BEGIN Stored data
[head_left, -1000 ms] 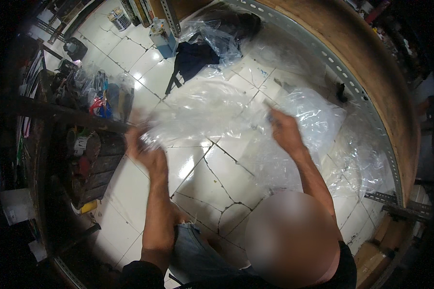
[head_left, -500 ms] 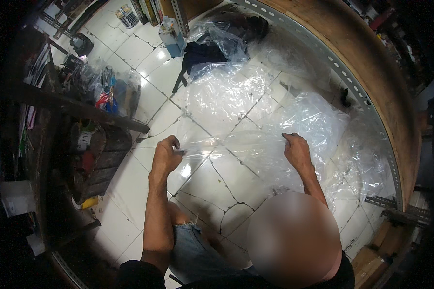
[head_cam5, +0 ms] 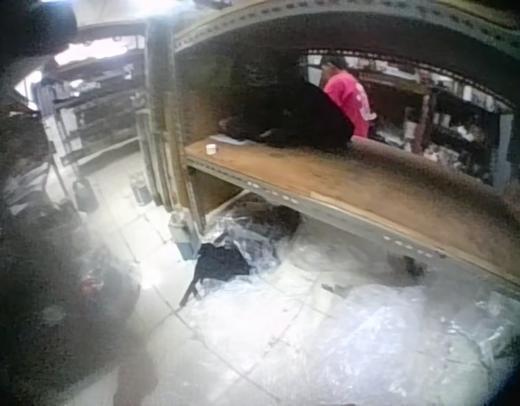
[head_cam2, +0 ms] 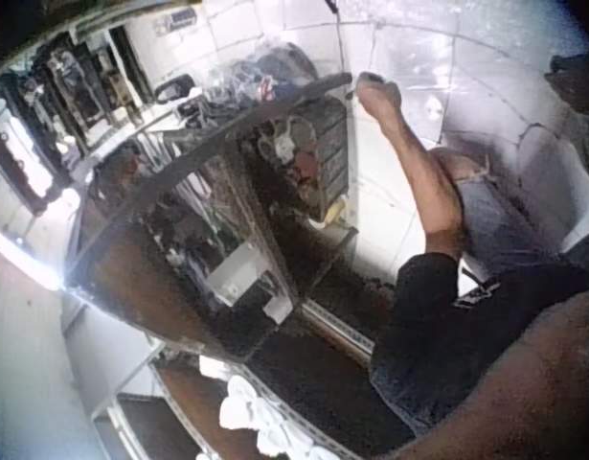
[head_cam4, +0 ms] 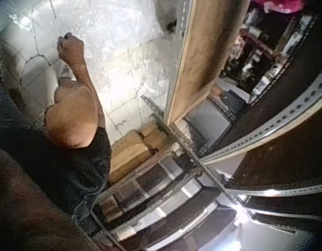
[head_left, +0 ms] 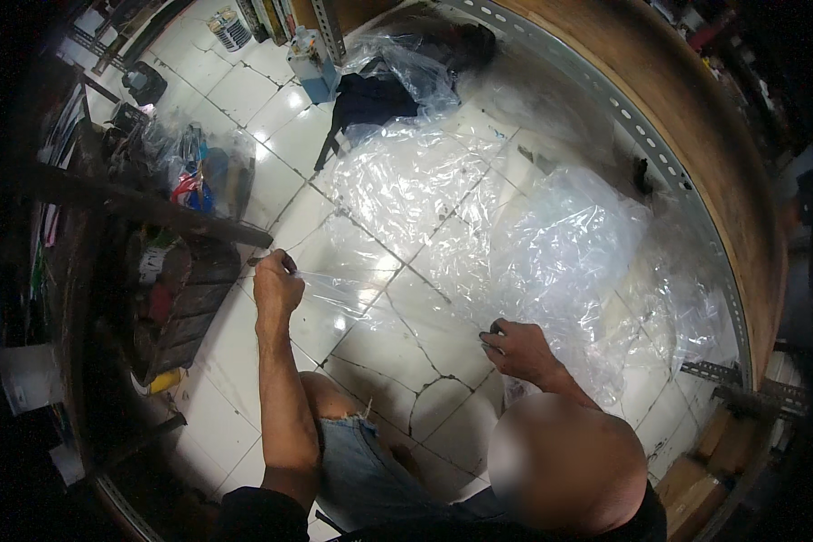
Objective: The person folds a stack of white towels on a workbench, wraps them in plastic, and places them on a shelf. They then kneel on the floor to gather plastic wrap and cardboard boxes, wrapping items and organizing them under a shelf.
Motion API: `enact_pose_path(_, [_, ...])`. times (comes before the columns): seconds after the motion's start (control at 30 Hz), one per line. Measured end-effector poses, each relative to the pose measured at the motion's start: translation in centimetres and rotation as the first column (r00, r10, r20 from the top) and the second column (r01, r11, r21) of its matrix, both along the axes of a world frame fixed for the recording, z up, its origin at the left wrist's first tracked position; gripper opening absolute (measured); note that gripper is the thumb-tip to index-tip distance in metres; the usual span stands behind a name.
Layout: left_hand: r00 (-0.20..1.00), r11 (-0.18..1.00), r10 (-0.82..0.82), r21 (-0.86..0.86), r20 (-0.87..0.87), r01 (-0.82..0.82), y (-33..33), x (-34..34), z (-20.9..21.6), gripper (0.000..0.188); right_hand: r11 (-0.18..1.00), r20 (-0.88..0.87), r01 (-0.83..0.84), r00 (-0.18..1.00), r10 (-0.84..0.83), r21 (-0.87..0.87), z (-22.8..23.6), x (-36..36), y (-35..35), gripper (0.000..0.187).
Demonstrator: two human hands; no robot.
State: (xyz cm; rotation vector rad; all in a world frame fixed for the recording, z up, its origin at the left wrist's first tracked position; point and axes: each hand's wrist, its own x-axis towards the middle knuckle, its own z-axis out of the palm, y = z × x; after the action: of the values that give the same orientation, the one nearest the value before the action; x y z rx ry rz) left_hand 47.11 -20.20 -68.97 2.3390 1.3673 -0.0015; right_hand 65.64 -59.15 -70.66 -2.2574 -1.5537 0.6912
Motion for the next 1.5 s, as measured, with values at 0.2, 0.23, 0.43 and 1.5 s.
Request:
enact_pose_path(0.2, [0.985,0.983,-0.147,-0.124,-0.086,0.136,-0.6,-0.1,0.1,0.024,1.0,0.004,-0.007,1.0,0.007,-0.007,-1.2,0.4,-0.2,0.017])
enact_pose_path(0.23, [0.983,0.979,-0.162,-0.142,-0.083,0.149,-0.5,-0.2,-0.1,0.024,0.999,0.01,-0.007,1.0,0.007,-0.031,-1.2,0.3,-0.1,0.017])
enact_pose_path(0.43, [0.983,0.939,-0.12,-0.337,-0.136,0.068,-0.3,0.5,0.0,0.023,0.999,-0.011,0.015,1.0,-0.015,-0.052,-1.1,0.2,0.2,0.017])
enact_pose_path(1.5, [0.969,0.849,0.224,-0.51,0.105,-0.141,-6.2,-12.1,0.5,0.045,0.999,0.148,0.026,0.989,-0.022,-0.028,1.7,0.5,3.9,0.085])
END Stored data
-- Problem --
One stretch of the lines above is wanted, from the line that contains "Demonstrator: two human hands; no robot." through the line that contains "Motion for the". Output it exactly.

-- Solution --
Demonstrator: two human hands; no robot.
State: (xyz cm; rotation vector rad; all in a world frame fixed for the recording, z up, its origin at the left wrist's first tracked position; point and axes: each hand's wrist, its own x-axis towards the middle knuckle, its own z-axis out of the palm, y = z × x; after the action: of the values that give the same orientation, the one nearest the value before the action; x y z rx ry rz) left_hand 47.11 -20.20 -68.97 2.3390 1.3673 -0.0015; right_hand 65.64 -59.15 -70.66 -2.2574 -1.5537 0.6912
Motion for the next 1.5 s, as measured, with values at 0.2, 0.23, 0.43 and 1.5 s.

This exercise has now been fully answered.